Esta suerte de «regreso al futuro» propio de la crisis de entre-épocas es realizado tanto por las fuerzas precursoras como por las perseguidoras. Un periodo de transición de este tipo, muy conocido, es el Renacimiento. En los, aproximadamente, tres siglos que duró se produjo la definitiva caída del mundo medieval (visión tradicionalista) y el surgimiento de la Modernidad (etapa racionalista). Fue un tiempo de enormes crisis, guerras, hambrunas… en el que se vislumbra claramente esa lucha de intenciones. Por un lado, los precursores humanistas, en su negación de la tradición escolástica, buscan las raíces de una nueva visión del hombre y del mundo en los clásicos de la antigüedad (Platón, Aristóteles, Cicerón…) así como en los valores del cristianismo primitivo enfocado en la vida de Jesucristo. Por el otro lado, los perseguidores oscurantistas defienden a capa y espada los valores medievales y de la Iglesia tradicional y, cuando no les queda más remedio, se entroncan con la patrística (los padres de la Iglesia) para mostrar aparente reforma (en este caso, Contrarreforma) e incluso arrogarse las virtudes de sus víctimas.

Podemos entender esta idea con un ejemplo, a menor escala, en la historia reciente de España. Durante la llamada Transición española (por analogía, vendría a ser el Renacimiento) se iniciaron dos interpretaciones antagónicas de la historia cuya tensión se acentúa en la actualidad. Por un lado, las fuerzas de izquierda (por analogía, los «humanistas») consideran el golpe de estado y la dictadura franquista una ruptura de la historia. Es decir, conectan la democracia española con las valores de la República retomando su proyecto en algún sentido. Del otro lado, las fuerzas de derechas (oscurantismo) consideran que la República fue una ruptura respecto al régimen anterior. Es decir, ellos piensan que la República fue un gobierno ilegítimo y se sienten continuadores de la Restauración borbónica. Así pueden justificar la actual monarquía a la vez que minimizan, justifican y hasta defienden los valores y métodos de la Dictadura de Franco (que, en nuestro ejemplo, representaría a la Época tradicionalista medieval). E incluso se atreven a presentase a sí mismos como los verdaderos valedores de la democracia cuando son los que más trabas le han puesto y los que menos la respetan.*

Concluimos enfatizando en la importancia de estos periodos de tránsito. Decimos que se caracterizan por ser recodos de la historia que posibilitan transformaciones y visibilizan las confrontación entre las dos grandes fuerzas que orientan la historia.
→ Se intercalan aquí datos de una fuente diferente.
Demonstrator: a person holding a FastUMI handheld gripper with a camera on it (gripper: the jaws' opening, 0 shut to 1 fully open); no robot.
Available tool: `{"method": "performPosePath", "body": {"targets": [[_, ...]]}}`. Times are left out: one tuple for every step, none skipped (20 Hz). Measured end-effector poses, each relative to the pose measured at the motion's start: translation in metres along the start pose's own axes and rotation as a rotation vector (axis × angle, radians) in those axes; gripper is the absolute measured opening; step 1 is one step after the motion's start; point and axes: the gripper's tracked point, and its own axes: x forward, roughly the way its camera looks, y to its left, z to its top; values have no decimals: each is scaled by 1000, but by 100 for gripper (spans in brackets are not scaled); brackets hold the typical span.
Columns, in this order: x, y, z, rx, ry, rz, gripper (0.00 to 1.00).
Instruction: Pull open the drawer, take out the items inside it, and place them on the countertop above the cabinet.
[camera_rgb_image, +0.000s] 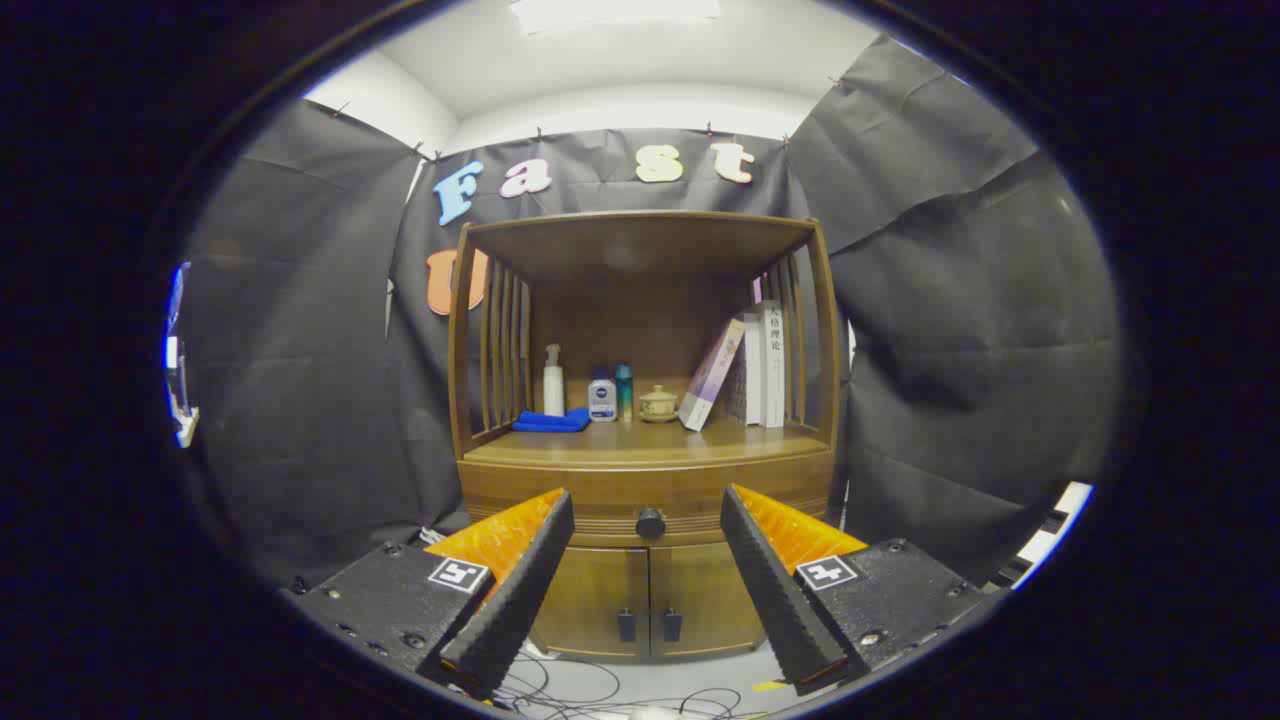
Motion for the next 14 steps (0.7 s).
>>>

Hoy estamos inmersos en una de ellos: Un nuevo renacimiento en el que debería florecer otra visión del ser humano en lo que será la primera civilización mundial. Si triunfan las fuerzas que promueva el nuevo humanismo este ser humano constituirá una síntesis de lo mejor de todas las culturas en el marco de una Nación Humana Universal. El oscurantismo no lo va a poner fácil.
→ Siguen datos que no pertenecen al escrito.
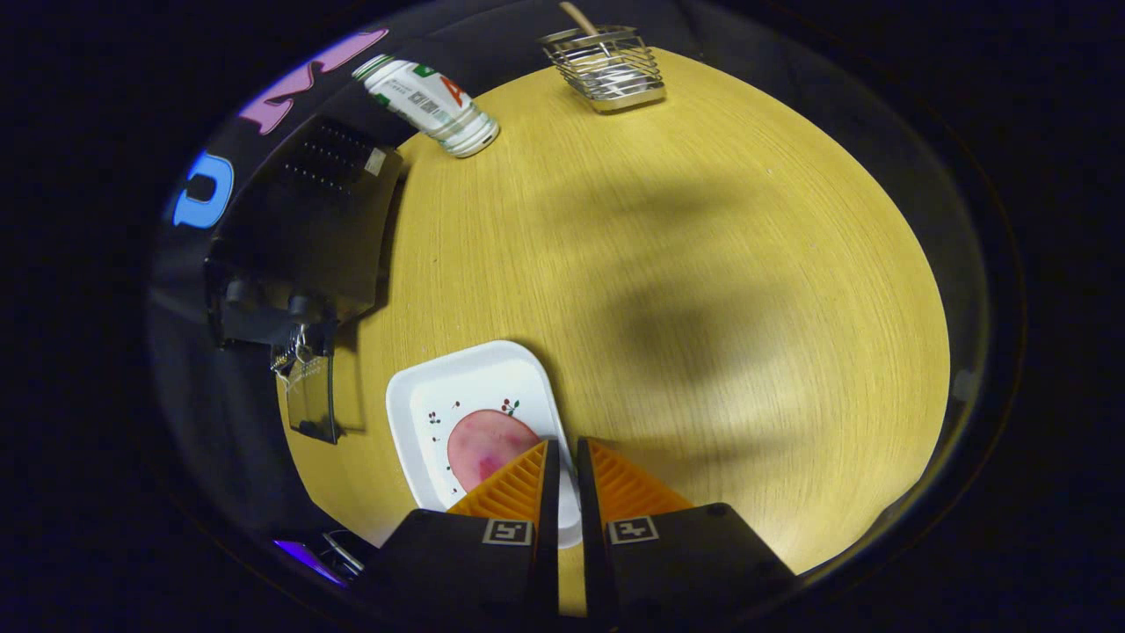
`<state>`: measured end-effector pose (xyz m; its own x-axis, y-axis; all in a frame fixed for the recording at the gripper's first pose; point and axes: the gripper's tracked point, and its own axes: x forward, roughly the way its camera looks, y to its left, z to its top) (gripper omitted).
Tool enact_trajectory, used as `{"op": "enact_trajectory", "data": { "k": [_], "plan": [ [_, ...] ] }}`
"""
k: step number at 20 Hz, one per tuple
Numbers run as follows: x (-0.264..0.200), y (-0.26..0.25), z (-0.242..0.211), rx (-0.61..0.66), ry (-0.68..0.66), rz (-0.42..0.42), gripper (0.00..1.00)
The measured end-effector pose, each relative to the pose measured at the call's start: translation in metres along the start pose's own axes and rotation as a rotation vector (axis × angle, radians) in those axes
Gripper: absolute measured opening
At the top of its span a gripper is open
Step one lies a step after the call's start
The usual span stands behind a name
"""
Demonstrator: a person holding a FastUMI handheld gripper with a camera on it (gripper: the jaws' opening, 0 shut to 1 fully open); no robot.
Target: Open the toaster oven, put the food inside, and close the toaster oven door.
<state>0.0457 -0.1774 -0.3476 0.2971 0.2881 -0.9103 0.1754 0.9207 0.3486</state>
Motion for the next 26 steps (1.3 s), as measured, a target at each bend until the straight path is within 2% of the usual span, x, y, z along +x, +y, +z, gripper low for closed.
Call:
{"op": "enact_trajectory", "data": {
  "k": [2,3,5,8,16,22,26],
  "plan": [
    [-0.006,-0.001,-0.001,0.003,-0.005,-0.005,0.15],
    [0.000,0.001,-0.005,-0.005,-0.006,-0.015,0.09],
    [0.001,0.004,-0.005,-0.034,-0.023,-0.032,0.06],
    [0.003,0.010,-0.011,-0.039,-0.025,-0.013,0.05],
    [-0.002,0.042,-0.050,0.179,-0.027,0.148,0.05],
    [-0.021,0.070,-0.063,0.280,-0.096,0.275,0.05],
    [-0.040,0.085,-0.068,0.333,-0.133,0.332,0.05]
  ]
}}
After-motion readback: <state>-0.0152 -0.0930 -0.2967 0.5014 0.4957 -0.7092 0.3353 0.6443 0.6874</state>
Desde el punto de vista de la actitud de aprendizaje que aludíamos al comienzo recomendamos estar atentos a discernir entre las fuerzas que mueven la historia y reconocer cuál de ellas influye más en nuestra vida. Finalmente, invitamos a motivarse por aquéllas actividades vitalmente enriquecedoras que nos ayudan a avanzar hacia la coherencia y la felicidad. Y, sobre todo, buscar nuestro punto de anclaje para proyectarnos a futuro en lo mejor de cada persona, colectivo y cultura.


*Nota: Se da la circunstancia que el fascismo en España nunca fue derrotado porque a USA le convenía más mantenerlo. En el resto de Europa, donde el fascismo sí fue derrotado, hay una mayor conciencia de ruptura antifascista incluso en la derecha que se afana por ocultar cualquier vínculo con el nazismo. Por este motivo, los europeos, incluso dentro del grupo parlamentario en que se integra el PP, no acaban de entender la falta de complejos de los populares para gobernar con Vox. El blanqueo de la extrema derecha en toda Europa y el auge del neofascismo responde a una estrategia de las fuerzas del oscurantismo en su lucha por impedir el progreso humano.